Neural Networks A Classroom Approach By Satish Kumar.pdf Official
Neural Networks — Comprehensive Handbook (based on classroom-style treatment)
Overview
Neural networks are computational models inspired by biological neurons that learn mappings from inputs to outputs by adjusting parameters (weights and biases). They form the core of modern machine learning for tasks like classification, regression, sequence modeling, and generative modeling.
The Three Main Components
Satish Kumar's "Neural Networks: A Classroom Approach" (2nd Edition) provides a comprehensive guide for engineering students, bridging neuroscience, mathematical theory, and geometric intuition with MATLAB examples. The text covers essential topics including biological foundations, feedforward networks, backpropagation, and attractor neural networks.
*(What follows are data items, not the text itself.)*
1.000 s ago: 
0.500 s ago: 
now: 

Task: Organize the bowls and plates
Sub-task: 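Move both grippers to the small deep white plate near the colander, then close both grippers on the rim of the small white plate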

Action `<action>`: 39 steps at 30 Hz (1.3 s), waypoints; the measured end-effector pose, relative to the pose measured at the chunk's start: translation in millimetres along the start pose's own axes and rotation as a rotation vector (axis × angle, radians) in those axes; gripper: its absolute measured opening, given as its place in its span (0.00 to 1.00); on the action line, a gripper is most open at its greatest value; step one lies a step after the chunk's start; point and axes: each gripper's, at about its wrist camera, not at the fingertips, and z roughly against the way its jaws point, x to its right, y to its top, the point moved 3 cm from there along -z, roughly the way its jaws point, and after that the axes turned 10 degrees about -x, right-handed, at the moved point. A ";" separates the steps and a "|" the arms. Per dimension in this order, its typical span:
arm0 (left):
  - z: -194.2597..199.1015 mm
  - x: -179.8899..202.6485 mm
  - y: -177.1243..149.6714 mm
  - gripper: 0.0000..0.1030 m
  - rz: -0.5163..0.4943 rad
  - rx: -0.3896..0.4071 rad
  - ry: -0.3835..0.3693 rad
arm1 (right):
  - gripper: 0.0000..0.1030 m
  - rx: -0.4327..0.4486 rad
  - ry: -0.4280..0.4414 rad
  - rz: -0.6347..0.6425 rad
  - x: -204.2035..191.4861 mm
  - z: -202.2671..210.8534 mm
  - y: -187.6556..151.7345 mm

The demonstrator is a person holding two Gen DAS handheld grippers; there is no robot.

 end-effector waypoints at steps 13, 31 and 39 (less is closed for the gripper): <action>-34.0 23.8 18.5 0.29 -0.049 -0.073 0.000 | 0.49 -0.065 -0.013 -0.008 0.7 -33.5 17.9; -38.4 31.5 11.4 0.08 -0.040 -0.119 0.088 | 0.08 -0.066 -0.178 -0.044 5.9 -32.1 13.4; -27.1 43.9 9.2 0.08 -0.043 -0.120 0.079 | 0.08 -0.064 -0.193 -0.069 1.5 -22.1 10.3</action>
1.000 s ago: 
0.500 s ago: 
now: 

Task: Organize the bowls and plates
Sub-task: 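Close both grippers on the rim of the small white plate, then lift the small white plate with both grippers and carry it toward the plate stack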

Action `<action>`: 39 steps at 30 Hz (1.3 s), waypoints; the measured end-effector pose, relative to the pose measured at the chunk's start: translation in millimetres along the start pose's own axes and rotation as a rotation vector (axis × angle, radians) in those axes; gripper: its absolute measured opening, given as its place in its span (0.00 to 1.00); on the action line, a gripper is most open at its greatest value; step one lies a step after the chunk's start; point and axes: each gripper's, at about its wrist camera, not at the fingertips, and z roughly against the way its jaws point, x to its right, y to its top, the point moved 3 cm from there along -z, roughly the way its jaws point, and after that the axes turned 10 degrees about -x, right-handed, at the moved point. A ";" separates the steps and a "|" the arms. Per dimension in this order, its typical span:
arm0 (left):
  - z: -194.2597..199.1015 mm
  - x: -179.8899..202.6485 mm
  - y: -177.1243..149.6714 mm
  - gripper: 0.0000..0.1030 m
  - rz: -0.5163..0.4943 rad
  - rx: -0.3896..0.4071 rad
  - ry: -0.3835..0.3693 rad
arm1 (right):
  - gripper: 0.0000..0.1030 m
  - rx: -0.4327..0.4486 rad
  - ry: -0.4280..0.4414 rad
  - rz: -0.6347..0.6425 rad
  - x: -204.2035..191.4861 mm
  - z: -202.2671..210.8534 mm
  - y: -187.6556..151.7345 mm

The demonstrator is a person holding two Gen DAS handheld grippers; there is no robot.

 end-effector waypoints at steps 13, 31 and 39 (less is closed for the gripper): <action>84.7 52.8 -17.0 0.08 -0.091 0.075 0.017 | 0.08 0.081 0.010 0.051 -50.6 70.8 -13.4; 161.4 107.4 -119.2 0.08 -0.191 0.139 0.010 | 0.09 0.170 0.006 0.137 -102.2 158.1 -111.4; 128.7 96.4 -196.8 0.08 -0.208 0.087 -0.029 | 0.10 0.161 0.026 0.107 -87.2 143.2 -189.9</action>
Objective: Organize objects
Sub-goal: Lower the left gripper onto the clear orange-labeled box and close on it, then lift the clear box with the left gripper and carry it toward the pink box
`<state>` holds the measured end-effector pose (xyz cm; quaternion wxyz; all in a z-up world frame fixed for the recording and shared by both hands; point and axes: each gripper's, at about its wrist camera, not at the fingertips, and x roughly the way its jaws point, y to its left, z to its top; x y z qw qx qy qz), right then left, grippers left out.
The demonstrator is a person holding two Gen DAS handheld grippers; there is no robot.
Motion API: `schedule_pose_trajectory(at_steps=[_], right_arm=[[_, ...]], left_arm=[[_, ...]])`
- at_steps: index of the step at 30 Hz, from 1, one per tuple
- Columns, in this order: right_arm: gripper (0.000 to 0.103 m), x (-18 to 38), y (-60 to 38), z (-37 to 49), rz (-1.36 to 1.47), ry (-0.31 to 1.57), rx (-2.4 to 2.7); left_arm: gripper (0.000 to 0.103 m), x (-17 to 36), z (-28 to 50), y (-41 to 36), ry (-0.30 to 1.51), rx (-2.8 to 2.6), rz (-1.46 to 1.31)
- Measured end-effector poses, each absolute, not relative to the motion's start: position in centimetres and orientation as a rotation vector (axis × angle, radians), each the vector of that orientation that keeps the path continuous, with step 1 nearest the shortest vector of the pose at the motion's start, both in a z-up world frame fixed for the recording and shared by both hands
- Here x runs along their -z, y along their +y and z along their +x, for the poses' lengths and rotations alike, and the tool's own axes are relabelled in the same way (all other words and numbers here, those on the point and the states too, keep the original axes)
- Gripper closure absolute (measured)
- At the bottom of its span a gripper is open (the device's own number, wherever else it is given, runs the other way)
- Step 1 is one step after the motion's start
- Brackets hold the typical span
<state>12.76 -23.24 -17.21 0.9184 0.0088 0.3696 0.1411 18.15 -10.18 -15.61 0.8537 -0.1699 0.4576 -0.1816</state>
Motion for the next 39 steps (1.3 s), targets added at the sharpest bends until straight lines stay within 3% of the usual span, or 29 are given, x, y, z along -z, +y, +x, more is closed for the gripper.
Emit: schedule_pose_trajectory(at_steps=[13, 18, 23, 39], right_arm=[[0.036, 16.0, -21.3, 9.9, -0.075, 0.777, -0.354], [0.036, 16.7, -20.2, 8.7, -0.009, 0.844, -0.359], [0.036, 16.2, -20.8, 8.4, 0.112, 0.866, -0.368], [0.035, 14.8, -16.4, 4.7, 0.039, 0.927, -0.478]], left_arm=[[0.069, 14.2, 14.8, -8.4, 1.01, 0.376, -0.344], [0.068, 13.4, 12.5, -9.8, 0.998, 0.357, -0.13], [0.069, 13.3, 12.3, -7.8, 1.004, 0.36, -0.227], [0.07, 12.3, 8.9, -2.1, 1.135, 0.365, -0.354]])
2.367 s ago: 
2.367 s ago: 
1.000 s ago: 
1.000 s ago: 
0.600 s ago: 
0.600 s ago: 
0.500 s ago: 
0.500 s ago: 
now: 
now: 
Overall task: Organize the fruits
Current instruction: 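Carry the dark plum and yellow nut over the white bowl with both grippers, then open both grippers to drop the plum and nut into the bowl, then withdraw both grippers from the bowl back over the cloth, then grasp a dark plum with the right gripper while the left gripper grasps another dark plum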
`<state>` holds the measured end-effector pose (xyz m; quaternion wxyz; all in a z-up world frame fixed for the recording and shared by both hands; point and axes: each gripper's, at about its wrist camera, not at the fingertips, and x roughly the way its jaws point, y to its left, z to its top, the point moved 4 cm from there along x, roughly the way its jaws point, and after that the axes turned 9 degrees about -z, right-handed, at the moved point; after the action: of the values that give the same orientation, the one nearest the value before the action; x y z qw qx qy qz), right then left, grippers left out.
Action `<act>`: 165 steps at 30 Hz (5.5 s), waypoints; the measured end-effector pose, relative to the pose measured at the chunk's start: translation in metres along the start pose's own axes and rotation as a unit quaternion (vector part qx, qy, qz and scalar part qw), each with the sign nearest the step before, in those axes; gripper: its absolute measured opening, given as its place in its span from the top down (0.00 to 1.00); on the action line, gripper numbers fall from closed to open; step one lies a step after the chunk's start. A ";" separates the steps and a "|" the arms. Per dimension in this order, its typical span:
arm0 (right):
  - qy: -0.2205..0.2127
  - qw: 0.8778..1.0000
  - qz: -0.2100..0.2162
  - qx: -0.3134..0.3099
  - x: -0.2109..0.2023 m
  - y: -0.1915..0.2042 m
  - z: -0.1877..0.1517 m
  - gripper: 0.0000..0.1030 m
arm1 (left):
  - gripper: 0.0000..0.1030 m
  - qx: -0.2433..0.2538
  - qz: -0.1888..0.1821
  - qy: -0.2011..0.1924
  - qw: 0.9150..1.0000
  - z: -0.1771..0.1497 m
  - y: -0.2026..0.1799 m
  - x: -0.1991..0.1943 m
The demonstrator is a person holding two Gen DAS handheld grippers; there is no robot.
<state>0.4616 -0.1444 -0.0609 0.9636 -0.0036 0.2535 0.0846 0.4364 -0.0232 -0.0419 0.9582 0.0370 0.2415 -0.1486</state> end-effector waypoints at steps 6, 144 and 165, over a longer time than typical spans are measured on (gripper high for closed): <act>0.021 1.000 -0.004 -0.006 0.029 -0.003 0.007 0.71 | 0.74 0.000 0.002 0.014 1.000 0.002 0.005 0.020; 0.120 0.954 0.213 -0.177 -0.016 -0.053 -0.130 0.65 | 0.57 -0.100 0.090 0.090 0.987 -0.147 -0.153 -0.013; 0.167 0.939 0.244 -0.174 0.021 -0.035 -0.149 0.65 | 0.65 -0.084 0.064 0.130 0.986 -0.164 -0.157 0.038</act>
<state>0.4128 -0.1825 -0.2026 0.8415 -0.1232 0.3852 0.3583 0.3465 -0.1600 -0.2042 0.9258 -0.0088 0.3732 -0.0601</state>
For more details, visit MathWorks. Neural Networks- A Classroom Approach - McGraw Hill Neural Networks A Classroom Approach By Satish Kumar.pdf
2.2 Perceptron Learning and Limitations
- Perceptron convergence theorem.
- Linear separability problem (XOR).
- Introduction to multi-layer perceptrons (MLP).
Q4: Can I use this book for teaching?
A: Absolutely. Many instructors adopt its problem sets for assignments. Request desk copy from publisher if you’re a professor. Perceptron convergence theorem
- Input 784 → Dense 128 (ReLU) → Dense 64 (ReLU) → Dense 10 (Softmax).